Le ali dell'economia e il traino dell'energia

Trump può contare su un’economia che va forte e sulla borsa che apprezza i tagli fiscali; sostiene, poi, che l’ordine mondiale sfavorisca gli Stati Uniti, ben sapendo che questo tipo di messaggio economico piace all’elettorato americano colpito dalla delocalizzazione delle fabbriche e dall’innovazione tecnologica. Il consenso c’è ancora, quindi, anche dopo la mezza sconfitta di metà mandato: l’elezione di Trump non è stata un incidente della storia. La misura del disagio americano, secondo Trump, è la bilancia commerciale. Se l’America importa più beni di quanti ne esporta, non va bene,

bisogna riequilibrare, serve reciprocità.

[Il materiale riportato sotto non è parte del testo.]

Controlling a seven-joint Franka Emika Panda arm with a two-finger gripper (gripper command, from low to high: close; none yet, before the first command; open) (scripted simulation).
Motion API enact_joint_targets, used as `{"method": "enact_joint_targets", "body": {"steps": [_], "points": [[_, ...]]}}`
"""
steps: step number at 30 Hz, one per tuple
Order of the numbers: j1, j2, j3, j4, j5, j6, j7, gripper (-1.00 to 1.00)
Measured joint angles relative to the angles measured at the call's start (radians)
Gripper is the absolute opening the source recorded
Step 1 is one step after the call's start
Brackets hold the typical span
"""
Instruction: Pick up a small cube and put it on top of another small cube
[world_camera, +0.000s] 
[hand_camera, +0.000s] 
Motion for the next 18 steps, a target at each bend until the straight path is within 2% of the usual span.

La gran parte degli economisti, però, crede che il deficit commerciale sia un indicatore fuorviante per stabilire se i trattati di scambio convengano o meno ai paesi che li firmano, anche perché la differenza tra import ed export è dettata da fattori macroeconomici e non dalle politiche commerciali. Tra l’altro, nel deficit commerciale americano, che è di 800 miliardi, Trump considera soltanto i beni materiali e non i servizi, a cominciare da quelli finanziari, su cui l’America può vantare un surplus. C’è, infine, la delicata questione energetica. L’Amministrazione Trump è considerata molto vicina all’industria energetica per l’approccio favorevole alle esplorazioni e alle trivellazioni, per la cancellazione delle regole ambientali imposte da Obama alle case automobilistiche, per il sostegno alle infrastrutture, come gli oleodotti e i gasdotti, e per l’uscita dagli accordi internazionali di Parigi sul clima. Ma non è esattamente così: l’approccio di Trump è “consumer first”. Via Twitter, Trump si è molto impegnato a tenere bassi i prezzi del petrolio, probabilmente incassando i crediti politici con l’Arabia Saudita e quindi prendendosi il merito della riduzione, nonostante il prezzo basso danneggi l’industria americana dello shale gas che ha costi più elevati di estrazione e che per essere economicamente sostenibile ha bisogno di un prezzo finale più alto. Insomma, Trump è imprevedibile su tutto, anche sulle questioni energetiche. Per sapere se questo sia un bene o no, non ci resta che attendere.